= TASK TO CARRY OUT =
Identify all lines of the data containing the string "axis" and copy them.

= DATA PROVIDED =
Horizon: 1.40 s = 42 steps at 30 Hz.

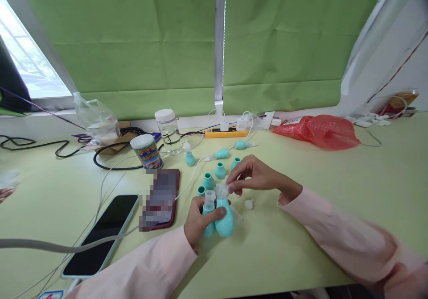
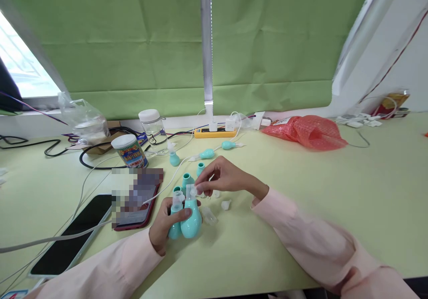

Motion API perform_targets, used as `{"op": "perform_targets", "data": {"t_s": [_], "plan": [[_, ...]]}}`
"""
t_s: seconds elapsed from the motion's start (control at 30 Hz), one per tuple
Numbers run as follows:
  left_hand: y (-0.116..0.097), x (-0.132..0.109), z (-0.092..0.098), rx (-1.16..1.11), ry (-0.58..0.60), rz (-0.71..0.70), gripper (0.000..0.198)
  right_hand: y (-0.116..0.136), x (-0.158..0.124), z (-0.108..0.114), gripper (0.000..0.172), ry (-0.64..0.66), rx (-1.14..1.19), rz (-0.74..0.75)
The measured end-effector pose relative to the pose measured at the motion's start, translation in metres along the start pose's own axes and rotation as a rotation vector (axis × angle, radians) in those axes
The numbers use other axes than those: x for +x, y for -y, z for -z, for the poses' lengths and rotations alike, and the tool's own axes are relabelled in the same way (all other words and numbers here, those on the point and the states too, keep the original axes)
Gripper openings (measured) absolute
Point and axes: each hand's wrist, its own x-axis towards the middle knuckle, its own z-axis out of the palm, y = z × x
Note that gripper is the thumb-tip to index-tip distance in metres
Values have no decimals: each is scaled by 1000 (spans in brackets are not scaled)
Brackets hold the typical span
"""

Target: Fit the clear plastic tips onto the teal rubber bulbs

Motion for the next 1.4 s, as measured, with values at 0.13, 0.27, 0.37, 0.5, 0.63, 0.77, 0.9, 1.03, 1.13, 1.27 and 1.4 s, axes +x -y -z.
{"op": "perform_targets", "data": {"t_s": [0.13,0.27,0.37,0.5,0.63,0.77,0.9,1.03,1.13,1.27,1.4], "plan": [[0,2,1,19,-8,-10,31,-8,0,20,16,9,-36,-105],[0,4,-1,76,-6,-6,29,-27,0,30,9,97,-473,-188],[0,5,-2,94,-5,0,30,-36,1,29,15,100,-652,-212],[1,6,-2,142,15,16,30,-26,3,23,20,-51,-564,-238],[4,7,0,240,7,-21,28,-5,4,5,32,-175,-426,-205],[5,6,1,276,83,-86,29,3,4,-24,29,-80,-363,-145],[4,3,-1,268,229,-79,27,-2,5,-42,33,-52,-399,-48],[5,2,-2,283,237,-57,28,-11,3,-46,38,-81,-475,-8],[4,1,-2,302,237,-75,28,-15,4,-46,39,-71,-378,-60],[-1,-3,-4,321,230,-149,30,-17,8,-47,38,-60,-64,-252],[-5,-5,-4,307,228,-149,31,-19,11,-48,37,-51,186,-420]]}}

= ANSWER TO THIS PROBLEM =
The measured end-effector pose relative to the pose measured at the motion's start, translation in metres along the start pose's own axes and rotation as a rotation vector (axis × angle, radians) in those axes
Point and axes: each hand's wrist, its own x-axis towards the middle knuckle, its own z-axis out of the palm, y = z × x

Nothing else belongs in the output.